Now that all the cool kids have phones and computers with the intertubes hooked up to them twenty four hours a day, all the cooler-than-those-kids kids have gone back to the most basic of human entertainment–one person telling a stories to a group of friends. The magic of a well-told tale is unlike anything else, captivating and engrossing, driving the imagination, and all just with the power of the human voice. A recording does not do justice–it masks the tension in the room, the drawn out pauses, the twitch of a hand, or the raising of an eyebrow.

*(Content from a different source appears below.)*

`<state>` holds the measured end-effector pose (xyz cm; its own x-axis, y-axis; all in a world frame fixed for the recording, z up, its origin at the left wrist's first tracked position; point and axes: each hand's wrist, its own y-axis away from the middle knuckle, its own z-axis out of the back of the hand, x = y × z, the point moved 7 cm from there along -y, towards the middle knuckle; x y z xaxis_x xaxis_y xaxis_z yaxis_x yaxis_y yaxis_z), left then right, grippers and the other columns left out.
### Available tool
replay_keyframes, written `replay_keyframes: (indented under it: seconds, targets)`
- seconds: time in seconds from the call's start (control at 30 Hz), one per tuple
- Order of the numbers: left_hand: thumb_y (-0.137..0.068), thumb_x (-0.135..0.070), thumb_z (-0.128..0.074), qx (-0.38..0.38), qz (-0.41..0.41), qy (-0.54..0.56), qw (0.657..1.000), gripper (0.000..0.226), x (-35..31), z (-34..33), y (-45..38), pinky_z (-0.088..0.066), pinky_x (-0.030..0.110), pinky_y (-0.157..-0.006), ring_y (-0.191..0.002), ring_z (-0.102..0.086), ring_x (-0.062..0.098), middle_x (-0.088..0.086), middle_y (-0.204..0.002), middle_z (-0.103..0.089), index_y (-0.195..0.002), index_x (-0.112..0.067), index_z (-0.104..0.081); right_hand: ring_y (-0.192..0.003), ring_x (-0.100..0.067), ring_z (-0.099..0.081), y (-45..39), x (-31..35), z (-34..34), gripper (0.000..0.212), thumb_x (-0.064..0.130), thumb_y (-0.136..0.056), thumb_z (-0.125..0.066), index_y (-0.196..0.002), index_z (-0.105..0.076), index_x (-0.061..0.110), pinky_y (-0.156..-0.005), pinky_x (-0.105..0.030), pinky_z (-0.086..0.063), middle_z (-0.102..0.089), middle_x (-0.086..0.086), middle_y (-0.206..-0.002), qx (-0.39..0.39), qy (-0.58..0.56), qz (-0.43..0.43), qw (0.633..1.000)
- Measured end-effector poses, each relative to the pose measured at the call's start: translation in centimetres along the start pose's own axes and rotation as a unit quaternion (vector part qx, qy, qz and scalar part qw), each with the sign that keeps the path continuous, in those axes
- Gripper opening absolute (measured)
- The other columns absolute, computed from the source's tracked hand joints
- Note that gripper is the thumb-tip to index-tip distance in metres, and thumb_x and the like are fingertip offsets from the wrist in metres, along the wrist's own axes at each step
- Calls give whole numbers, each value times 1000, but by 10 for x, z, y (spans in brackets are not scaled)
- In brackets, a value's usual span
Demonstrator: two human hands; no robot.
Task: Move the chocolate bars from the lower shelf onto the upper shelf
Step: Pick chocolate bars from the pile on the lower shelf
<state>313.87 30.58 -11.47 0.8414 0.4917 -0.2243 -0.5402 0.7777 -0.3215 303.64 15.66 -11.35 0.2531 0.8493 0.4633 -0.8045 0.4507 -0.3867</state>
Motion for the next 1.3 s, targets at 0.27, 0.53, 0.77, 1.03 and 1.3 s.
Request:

Last year, the Decatur Book Festival hosted a storytelling session in this mold–a session put together by the folks at The Moth, and held at Eddie’s Attic. Not only did the listening room fill up, but the outside patio filled up, then the stairwell, then the alley outside the stairwell. The reporter from Publishers Weekly showed up five minutes before the event and quite literally was unable to reach the door.
So I was really happy when WABE-favorite Kate Sweeney sent me an email letting me know that her series, True Story! is coming to Decatur. According to the blog, True Story is “A night of tantalizingly true tales told by rogue writers and nervy journalists. All readers also bring fascinating, often funny written artifacts from their past–love letters never sent, replies from Shaun Cassidy’s fan club, etcetera–and tell the stories of those artifacts.”
So put it on your calendar–True Story! Wednesday, April 13, 2010 8pm, Kavarna Bar and Coffeeshop.
But because it’s Decatur, we don’t get just any True Story! evening. For us, they bring in the heavy hitter:
LA Times Reporter and creative nonfiction author Sam Quinones will take the “True Story!” stage to discuss his bold brand of reportage, tell some true stories of his own, and to present a workshop on telling your own true true tale.
“Tell Your True Tale” workshops get writers to think of their own experiences and of those around them as raw material for avoiding writer’s block. We’ll work to make each nonfiction story read like fiction. By insisting on stories told in limited space, the “True Tales” approach forces writers to hone their thoughts and imagination, eliminate unnecessary words, make the hard choices that are part of strong writing, no matter the genre.
April 13? How else are you going to celebrate the Sesquicentennial of the fall of Fort Sumter? Secede? Declare war? Heck no! Go hear some great stories.